At least, that’s what she told herself.
She didn’t have his number. She’d done a runner before they’d got to the number-swapping stage. She wondered if she could get it off the barman in the Neptune. Or Sam in the café, who’d know him. But she didn’t want people talking. She knew what Pennfleet was like. They fell on gossip like a gull on a discarded sandwich: tore it apart, devoured it, regurgitated it.
Then she had a brainwave. She went out of the garden gate and walked down to the harbour. There were quite a few late tourists milling about in the afternoon sun, eating fish and chips. She wove her way through them to a kiosk by the s
teps that led down to the water. It had piles of leaflets advertising boat trips, fishing trips, kayaking trips. She looked through them until she found the one she was looking for. Pennfleet River Picnics. And there, on the bottom, what was presumably Nathan’s number.
She grabbed a leaflet and ran back home.
She sat in the kitchen, staring at it. There was a picture of the Moonbeam with Nathan at the helm, and she felt her tummy turn over when she saw it. Now she had his number, she didn’t know quite what to do with it. She wanted to acknowledge his kindness of the night before, and the fact that he had jeopardised his job.
Hell, who was she trying to kid? She wanted to hear from him again. She wanted that sweet feeling, the rush, the thrill, the warmth.
She composed and re-composed a text.
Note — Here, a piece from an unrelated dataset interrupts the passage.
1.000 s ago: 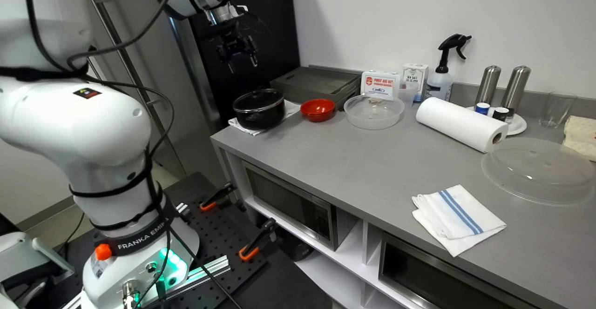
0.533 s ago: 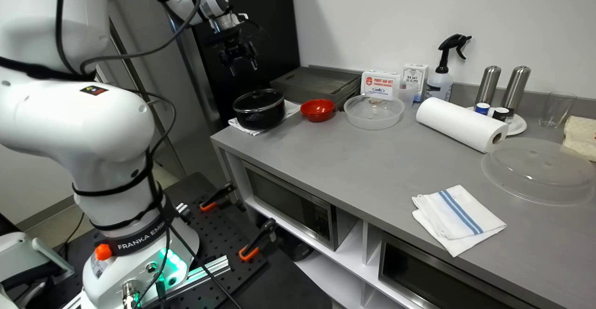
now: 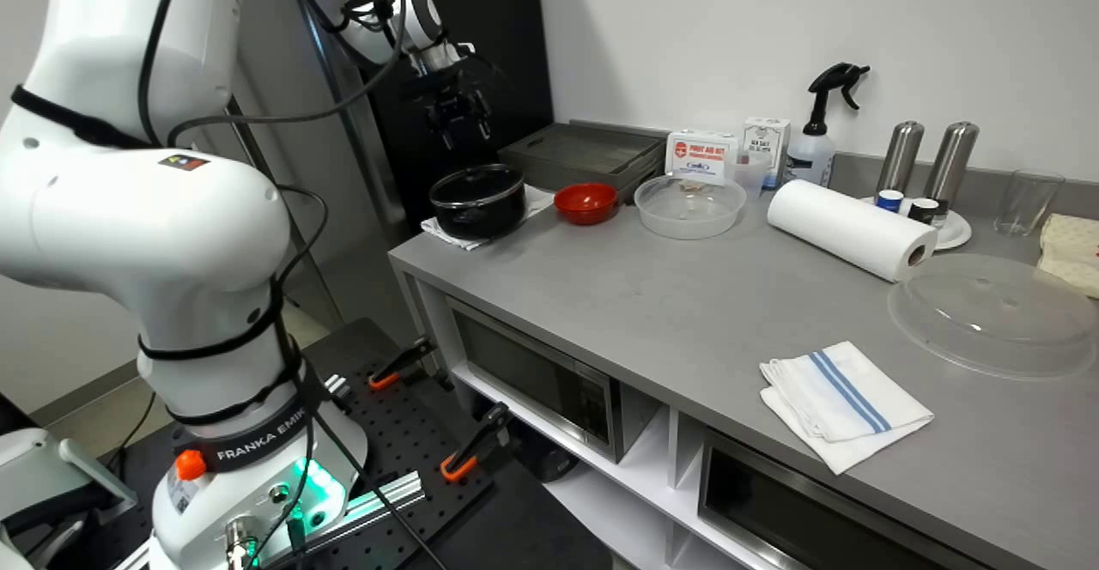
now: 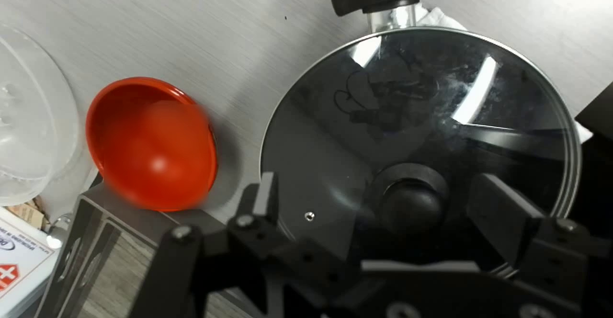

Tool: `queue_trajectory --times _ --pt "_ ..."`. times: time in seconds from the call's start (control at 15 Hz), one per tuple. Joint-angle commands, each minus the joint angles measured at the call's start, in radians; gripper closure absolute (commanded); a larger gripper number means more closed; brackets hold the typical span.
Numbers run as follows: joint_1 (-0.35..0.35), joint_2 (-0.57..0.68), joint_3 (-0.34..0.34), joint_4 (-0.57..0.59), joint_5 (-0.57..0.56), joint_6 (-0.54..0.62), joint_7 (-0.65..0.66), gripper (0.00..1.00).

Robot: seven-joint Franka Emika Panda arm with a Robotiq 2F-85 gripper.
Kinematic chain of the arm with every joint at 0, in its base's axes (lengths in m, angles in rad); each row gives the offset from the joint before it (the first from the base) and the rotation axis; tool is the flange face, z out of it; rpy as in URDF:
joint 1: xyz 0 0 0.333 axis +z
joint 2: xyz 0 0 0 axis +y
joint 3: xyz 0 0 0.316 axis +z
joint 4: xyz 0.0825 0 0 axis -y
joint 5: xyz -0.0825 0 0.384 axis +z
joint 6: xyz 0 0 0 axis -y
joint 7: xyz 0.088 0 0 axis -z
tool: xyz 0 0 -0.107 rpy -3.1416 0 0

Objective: Remove the glass lid from the black pot

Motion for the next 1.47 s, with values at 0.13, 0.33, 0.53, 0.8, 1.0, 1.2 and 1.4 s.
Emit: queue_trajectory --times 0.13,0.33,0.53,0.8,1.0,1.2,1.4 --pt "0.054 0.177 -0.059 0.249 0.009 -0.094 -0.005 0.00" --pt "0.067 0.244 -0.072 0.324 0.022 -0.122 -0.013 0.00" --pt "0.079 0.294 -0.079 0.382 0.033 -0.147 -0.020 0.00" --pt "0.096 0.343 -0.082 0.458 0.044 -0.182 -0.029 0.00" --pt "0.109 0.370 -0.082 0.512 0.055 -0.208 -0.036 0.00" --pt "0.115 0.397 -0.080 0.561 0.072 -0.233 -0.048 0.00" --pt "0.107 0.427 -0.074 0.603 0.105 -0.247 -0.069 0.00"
Fifteen different drafts, before finally settling on something fairly anodyne.
Thank you for looking after me. You are a star. Vanessa x
She thought it wasn’t too pushy or gushy. It wasn’t over-effusive. Or needy. It was, she hoped, warm and friendly, but wouldn’t freak him out, or make him think she was being predatory. He wouldn’t show it to his mates, laughing.
She looked at it again, then removed the kiss. The kiss felt over-familiar. A step too far.
She pressed send. They had a signal at the house, because Spencer had fitted a booster. Whether Nathan would have one, wherever he was, was another matter. All she had to do now was wait.
15
‘So,’ said Sam. ‘Are you going to tell me about him?’
It was the lull between lunch and tea, when the café went quiet for about half an hour. Daisy had cleared the tables and was rearranging the cake displays, sweeping up the stray crumbs. Sam thought this was an opportune moment to talk to her. He wanted to do it without Jim earwigging or putting in his two-pence-worth.